Perguntas Olissiponenses (1)

Que efeitos práticos houve do Protocolo entre a CML e a Antral “com vista à emissão de licença temporária e à isenção do pagamento de taxas municipais, no âmbito do projeto experimental de utilização de um veículo híbrido no transporte em táxi”? Onde está o “veículo híbrido” disponibilizado por uma marca automóvel a um titular de licença de táxi indicado pela Antral? Onde está a concretização por parte da autarquia dos prometidos “incentivos económicos, nomeadamente isentando do pagamento das taxas devidas pela substituição das licenças e pela publicidade a realizar no veículo híbrido”?

Qual foi a racionalidade económica por parte do executivo camarário e a da maioria na AML (A favor PS, PCP, PEV e 5IND, votos contra de BE e MPT e abstenções de PSD e CDS-PP) ao aprovar a aquisição de serviços de assistência técnica às viaturas municipais por 615 mil euros (de 2013 a 2015)? Porque não prefere a autarquia recorrer aos meios internos da CML e poupando assim – pelo menos – metade desse valor?
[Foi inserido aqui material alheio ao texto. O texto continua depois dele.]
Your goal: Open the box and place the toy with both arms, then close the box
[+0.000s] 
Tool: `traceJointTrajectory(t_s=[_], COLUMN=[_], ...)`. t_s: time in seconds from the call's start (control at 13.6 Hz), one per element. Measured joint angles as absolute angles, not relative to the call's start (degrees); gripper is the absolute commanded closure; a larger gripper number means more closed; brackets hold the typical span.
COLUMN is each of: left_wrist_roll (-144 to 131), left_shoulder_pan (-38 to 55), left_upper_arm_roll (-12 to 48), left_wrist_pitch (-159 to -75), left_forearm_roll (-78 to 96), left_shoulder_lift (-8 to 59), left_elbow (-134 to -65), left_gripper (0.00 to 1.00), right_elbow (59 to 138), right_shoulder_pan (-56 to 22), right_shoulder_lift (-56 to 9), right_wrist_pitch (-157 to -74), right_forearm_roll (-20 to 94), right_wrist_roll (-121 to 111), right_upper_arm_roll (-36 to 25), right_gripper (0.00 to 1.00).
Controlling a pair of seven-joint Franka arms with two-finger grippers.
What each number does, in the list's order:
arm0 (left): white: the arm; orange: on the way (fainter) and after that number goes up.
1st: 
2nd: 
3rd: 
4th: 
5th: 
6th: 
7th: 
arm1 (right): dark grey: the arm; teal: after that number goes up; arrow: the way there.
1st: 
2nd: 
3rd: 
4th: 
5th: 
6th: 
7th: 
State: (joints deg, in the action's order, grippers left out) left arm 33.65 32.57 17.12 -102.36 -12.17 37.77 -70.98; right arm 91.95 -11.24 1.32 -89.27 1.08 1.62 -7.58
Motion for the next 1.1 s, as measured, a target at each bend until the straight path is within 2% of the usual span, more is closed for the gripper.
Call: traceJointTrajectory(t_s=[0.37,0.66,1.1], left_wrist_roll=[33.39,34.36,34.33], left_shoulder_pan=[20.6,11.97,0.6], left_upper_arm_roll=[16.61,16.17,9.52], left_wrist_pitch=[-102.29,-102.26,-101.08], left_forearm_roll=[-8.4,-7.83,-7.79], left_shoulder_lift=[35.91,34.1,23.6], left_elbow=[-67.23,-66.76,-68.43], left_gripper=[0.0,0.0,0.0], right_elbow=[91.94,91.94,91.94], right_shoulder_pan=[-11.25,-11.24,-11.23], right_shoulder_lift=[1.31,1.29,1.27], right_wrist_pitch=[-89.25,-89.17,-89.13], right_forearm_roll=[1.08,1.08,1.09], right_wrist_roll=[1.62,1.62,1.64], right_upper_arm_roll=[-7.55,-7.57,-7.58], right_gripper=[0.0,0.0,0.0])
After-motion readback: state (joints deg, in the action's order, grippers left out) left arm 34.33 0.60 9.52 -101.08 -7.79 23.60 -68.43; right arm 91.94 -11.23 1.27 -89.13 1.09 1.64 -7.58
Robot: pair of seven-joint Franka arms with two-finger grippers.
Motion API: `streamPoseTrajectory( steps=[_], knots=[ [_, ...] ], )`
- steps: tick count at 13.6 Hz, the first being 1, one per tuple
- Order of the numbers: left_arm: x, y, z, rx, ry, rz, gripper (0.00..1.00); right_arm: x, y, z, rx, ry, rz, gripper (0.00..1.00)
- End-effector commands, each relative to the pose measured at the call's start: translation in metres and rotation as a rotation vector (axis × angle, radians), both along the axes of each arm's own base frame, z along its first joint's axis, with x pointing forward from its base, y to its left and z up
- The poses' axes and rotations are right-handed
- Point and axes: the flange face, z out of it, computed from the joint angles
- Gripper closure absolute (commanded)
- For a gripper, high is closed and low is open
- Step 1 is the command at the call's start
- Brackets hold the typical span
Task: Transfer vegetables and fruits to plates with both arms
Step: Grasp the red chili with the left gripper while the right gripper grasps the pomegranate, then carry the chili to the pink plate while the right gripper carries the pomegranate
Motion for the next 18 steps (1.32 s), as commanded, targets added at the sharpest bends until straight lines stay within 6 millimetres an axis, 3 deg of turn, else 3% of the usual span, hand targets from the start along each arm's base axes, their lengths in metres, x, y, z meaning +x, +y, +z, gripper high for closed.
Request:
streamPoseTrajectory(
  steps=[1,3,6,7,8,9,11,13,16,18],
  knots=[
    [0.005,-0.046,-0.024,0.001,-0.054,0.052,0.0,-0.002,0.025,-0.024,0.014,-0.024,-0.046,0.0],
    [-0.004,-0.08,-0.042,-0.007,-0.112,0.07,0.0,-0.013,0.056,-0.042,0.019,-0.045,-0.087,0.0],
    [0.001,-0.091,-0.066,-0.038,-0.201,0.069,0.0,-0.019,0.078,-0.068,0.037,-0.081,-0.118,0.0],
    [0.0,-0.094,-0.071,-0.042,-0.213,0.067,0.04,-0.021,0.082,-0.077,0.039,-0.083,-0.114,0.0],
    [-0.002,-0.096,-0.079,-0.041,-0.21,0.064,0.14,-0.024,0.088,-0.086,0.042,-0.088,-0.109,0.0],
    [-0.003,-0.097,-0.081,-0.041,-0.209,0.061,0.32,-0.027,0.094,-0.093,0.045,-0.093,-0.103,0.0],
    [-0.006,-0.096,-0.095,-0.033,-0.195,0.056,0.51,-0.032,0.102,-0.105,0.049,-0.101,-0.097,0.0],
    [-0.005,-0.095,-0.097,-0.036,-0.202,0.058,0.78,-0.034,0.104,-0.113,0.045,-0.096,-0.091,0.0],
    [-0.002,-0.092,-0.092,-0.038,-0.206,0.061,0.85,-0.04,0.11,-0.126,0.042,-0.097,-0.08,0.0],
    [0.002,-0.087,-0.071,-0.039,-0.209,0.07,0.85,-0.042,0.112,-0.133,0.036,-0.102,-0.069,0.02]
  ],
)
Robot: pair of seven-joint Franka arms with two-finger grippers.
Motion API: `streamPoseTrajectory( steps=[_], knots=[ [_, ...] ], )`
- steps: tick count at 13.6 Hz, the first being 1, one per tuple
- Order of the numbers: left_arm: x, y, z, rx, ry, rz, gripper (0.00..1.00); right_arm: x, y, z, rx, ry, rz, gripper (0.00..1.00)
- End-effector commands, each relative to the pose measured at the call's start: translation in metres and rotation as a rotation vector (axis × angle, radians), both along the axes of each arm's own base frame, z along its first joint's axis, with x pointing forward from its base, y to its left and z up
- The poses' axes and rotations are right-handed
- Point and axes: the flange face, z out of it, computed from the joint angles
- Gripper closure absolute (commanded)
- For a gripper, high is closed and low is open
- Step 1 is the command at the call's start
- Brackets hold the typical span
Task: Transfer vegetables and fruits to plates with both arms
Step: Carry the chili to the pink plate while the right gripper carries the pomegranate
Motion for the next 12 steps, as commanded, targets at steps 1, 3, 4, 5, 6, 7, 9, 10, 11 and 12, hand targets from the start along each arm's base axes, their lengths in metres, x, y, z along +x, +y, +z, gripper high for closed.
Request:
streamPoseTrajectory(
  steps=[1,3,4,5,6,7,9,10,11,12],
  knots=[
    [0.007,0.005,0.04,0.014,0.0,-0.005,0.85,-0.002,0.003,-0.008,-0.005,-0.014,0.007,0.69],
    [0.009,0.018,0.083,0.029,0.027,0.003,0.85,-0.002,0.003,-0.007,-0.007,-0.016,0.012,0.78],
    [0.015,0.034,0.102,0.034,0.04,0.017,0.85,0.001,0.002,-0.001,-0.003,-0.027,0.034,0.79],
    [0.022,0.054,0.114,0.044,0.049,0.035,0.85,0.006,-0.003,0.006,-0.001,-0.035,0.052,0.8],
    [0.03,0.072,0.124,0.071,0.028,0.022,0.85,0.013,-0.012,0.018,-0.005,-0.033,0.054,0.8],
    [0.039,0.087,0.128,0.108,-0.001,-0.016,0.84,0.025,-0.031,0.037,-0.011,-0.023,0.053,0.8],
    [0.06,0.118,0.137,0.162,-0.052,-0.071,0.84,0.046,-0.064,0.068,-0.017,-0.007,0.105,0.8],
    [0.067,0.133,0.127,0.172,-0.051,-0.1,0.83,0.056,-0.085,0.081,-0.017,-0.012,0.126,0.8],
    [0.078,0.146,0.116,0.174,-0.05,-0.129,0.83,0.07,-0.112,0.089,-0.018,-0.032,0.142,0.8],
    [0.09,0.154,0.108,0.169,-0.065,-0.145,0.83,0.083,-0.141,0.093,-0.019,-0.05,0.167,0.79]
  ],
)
Cada vez mais se vêm consumidores de álcool nas ruas, às portas de cafés e bares, desfeando as nossas ruas com lixo, copos e garrafas, perante a inércia dos serviços camarários. Até quando?

Qual é a solução que a autarquia lisboeta espera dar ao problema do consumo e venda de álcool em estabelecimentos comerciais DEPOIS da sua hora “formal” de fecho e sem portas abertas?

Em que medida a extinção da EPUL serve os interesses do Lobby da Construção Civil?
Existe uma notória (e positiva) multiplicação de esplanadas e quiosques um pouco por toda a Lisboa: mas quantas destas esplanadas carecem que qualidade estética e respeitam os limites legais? Qual é a ação da Polícia Municipal? O que tem feito a CML a este respeito?

Porque não faz a Polícia Municipal a devida fiscalização dos frequentes abusos de colocação de publicidade no exterior de muitos espaços comerciais lisboetas?
Porque deixou a CML chegar a calçada portuguesa – uma das “marcas” de Lisboa – chegar ao presente estado de degradação e abandono? Para quando a formação de uma “escola de calceteiros”?

O que fez a CML para aumentar a segurança na Tapada das Necessidades, onde recentemente ocorreu um trágico crime de violação?
Confirma-se que na Encosta do Convento da Graça está previsto o abate de árvores para que se possa construir um “parque” (!) Neste local?

Porque é que – volvidos dois anos anos desde a assinatura do protocolo entre a CML e a SEC – nada se fez para recuperar esse jardim lisboeta?

Qual é a situação do abandonado Restaurante Panorâmico de Monsanto e o que pensa fazer a CML a este respeito?

Porque continua a funcionar o ilegal Clube de Tiro de Monsanto? Porque está inerte a CML a este respeito?

Os abates de árvores que ocorrem um pouco por toda a cidade (Príncipe Real, Jardim Cesário Verde, etc) ocorrem sempre em último recurso, ouvindo todos os interessados? Ou ocorrem antes de forma arbitrária e nem sempre devidamente justificada?

Para quando a tão aguardada (há mais de seis anos!) Recuperação da Quinta da Nossa Senhora da Paz?

Porque destruiu a CML os históricos candeeiros de marmorite do Bairro do Areeiro, do período modernista? Porque foram substituídos por candeeiros de dúbia estética?

Porque é que no Parque Silva Porto foram destruídos os bebedouros desenhados por Keil do Amaral?

É evidente para todos os lisboetas (excepto talvez alguns que pertencem ao executivo municipal ou às cores do poder…) que nunca a limpeza urbana foi tão deficiente. O que conta a autarquia fazer a este respeito?